The Fund manager’s operation in China is set to open doors to retail as well as local institutional investors.
A LUCRATIVE MARKET
With over 600 products as of the end of 2021, China’s nascent $220 billion ETF market has only in recent years begun contributing significantly to a global passive fund boom that propelled the sector beyond $10 trillion in value.
Shenzhen Stock Exchange data showed that assets in China’s onshore ETFs grew 30.5% in 2021, better than European peers’ 24.7% growth and almost on a par with the 31.9% growth rate of the United States ETFs.
In 2021, BlackRock’s iShares — which “remained a significant growth driver” in 2021 — drew in $306 billion in assets, accounting for 57% of new money accumulated into all of the firm’s passive and active offerings, according to Chairman and Chief Executive Larry Fink.
The two people said BlackRock is recruiting for roles across ETF-focused marketing, operations, and portfolio management for its China ETF foray. Initially, the firm intends to create a team of five to six employees, they said.
One of the people said that the candidate interviews were being conducted online since business activity in Shanghai has been largely limited by the measures to stop the spread of COVID-19.

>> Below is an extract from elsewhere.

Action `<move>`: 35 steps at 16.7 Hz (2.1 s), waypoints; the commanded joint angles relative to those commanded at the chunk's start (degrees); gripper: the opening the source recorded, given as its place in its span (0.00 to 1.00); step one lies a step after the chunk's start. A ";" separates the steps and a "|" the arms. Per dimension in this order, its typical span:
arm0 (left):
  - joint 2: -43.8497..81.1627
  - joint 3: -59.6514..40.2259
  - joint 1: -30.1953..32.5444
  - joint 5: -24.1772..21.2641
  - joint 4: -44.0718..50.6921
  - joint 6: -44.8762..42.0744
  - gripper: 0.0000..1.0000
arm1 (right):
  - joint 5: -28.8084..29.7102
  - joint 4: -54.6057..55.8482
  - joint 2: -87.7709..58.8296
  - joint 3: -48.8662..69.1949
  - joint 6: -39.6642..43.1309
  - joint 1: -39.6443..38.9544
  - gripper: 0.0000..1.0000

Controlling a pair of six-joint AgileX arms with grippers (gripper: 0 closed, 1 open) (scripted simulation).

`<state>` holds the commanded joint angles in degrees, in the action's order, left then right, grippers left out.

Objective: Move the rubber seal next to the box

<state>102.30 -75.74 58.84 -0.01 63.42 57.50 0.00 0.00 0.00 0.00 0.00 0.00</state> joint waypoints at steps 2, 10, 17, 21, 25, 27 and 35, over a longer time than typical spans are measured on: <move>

Fund association data showed that BlackRock’s Shanghai office currently has at least 70 staff, and the company’s job adverts showed it is set to recruit over 15 more, excluding the ETF hires.

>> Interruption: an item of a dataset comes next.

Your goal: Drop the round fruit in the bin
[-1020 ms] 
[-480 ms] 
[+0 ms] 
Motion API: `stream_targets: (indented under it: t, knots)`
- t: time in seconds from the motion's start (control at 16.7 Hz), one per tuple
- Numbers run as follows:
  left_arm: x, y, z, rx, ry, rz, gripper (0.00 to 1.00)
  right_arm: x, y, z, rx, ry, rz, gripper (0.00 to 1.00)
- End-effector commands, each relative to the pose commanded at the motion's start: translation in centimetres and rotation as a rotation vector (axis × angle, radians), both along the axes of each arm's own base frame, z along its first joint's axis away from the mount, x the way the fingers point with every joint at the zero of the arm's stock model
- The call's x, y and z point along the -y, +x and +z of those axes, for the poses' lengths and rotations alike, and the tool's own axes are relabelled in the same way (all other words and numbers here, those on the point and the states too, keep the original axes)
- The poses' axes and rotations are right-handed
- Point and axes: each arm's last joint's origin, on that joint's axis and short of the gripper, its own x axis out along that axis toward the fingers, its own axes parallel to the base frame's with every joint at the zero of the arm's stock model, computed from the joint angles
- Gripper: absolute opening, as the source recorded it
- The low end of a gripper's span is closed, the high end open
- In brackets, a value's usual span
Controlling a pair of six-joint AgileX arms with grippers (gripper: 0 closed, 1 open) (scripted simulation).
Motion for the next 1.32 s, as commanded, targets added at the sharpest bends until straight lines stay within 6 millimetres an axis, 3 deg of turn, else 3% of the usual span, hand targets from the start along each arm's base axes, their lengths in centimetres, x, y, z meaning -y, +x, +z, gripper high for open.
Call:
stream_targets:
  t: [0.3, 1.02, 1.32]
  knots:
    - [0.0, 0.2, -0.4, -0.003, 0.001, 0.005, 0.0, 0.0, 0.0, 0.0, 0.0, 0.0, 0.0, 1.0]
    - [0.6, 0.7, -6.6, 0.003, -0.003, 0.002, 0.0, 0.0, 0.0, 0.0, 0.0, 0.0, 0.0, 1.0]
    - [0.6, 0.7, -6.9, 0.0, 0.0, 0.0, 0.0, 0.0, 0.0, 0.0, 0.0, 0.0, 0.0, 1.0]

A series of foreign fund houses, including U.S.-based ETF specialist VanEck, have requested licenses to operate in the local fund market since China allowed the operations of fully foreign-owned fund units in 2019.
China is a lucrative market for foreigners because most of the country’s equities ETFs charge a 0.5% management fee per annum, higher than 10 to 20 basis points charged by managers of such products in Europe and the U.S.
Over 80% of the market share is controlled by the country’s 10 largest ETF providers, most of them being local players.